_Task_: Scan the listing and copy each line where the word "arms" is present.

-------- Source data --------

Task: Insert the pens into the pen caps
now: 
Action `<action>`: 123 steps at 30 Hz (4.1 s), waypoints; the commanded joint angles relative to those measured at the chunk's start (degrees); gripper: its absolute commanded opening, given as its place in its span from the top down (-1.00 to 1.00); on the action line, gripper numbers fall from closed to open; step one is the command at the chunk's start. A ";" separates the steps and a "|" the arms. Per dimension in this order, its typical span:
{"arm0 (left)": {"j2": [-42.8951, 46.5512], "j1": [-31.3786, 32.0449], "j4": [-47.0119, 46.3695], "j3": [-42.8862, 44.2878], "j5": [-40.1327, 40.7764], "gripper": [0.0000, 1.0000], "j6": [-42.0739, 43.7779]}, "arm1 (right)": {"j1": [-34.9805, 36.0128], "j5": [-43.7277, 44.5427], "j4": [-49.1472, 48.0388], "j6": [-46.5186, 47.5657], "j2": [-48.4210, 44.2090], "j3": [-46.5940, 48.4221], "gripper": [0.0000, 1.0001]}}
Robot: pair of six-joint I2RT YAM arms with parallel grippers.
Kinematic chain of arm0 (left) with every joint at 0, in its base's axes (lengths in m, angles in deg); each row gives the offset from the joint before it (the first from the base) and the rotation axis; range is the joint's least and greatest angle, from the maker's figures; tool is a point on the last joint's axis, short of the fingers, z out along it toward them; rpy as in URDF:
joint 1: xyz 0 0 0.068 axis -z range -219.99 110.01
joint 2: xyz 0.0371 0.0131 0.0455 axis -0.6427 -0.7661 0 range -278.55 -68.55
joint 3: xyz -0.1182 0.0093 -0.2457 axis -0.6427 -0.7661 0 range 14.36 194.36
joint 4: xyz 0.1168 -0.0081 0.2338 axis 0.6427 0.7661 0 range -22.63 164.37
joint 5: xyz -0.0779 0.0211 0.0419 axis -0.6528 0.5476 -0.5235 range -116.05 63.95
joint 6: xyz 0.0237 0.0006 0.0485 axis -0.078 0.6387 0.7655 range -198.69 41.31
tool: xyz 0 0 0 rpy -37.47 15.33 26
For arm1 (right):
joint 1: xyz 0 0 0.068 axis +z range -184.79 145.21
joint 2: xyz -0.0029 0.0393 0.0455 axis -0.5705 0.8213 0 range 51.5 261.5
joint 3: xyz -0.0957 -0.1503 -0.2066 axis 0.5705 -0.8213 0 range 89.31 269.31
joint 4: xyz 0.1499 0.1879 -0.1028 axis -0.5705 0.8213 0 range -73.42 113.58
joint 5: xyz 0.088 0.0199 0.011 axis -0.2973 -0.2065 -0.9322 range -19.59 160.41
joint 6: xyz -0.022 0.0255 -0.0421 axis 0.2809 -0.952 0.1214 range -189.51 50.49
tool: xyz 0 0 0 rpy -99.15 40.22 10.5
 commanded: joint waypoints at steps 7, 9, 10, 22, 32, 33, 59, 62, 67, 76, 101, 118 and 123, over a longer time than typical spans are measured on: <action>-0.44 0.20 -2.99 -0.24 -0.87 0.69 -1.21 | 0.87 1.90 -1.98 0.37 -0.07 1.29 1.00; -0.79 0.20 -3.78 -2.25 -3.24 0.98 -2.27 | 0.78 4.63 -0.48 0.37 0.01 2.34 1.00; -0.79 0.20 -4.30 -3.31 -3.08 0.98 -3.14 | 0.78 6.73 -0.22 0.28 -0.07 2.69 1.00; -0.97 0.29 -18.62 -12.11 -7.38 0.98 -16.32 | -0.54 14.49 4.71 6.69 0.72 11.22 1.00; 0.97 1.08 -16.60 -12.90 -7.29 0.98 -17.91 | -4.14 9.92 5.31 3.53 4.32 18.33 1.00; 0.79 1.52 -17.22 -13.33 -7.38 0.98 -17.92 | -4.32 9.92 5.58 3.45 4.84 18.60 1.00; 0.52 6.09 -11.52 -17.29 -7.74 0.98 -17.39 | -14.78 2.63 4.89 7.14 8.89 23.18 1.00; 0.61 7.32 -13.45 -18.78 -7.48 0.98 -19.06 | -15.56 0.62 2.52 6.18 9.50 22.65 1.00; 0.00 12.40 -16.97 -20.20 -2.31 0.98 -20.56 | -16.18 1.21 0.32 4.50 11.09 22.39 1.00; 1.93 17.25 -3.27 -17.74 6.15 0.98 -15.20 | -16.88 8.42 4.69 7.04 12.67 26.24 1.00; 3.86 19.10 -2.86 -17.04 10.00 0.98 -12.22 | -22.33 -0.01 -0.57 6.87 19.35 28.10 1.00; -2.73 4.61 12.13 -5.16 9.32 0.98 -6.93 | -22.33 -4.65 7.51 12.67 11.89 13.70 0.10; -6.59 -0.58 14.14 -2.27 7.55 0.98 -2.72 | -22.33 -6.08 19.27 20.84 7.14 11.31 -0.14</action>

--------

_Answer for this exercise_:
Action `<action>`: 123 steps at 30 Hz (4.1 s), waypoints; the commanded joint angles relative to those measured at the chunk's start (degrees); gripper: its absolute commanded opening, given as its place in its span from the top down (-1.00 to 1.00); on the action line, gripper numbers fall from closed to open; step one is the command at the chunk's start. A ";" separates the steps and a "|" the arms. Per dimension in this order, its typical span:
Robot: pair of six-joint I2RT YAM arms with parallel grippers.

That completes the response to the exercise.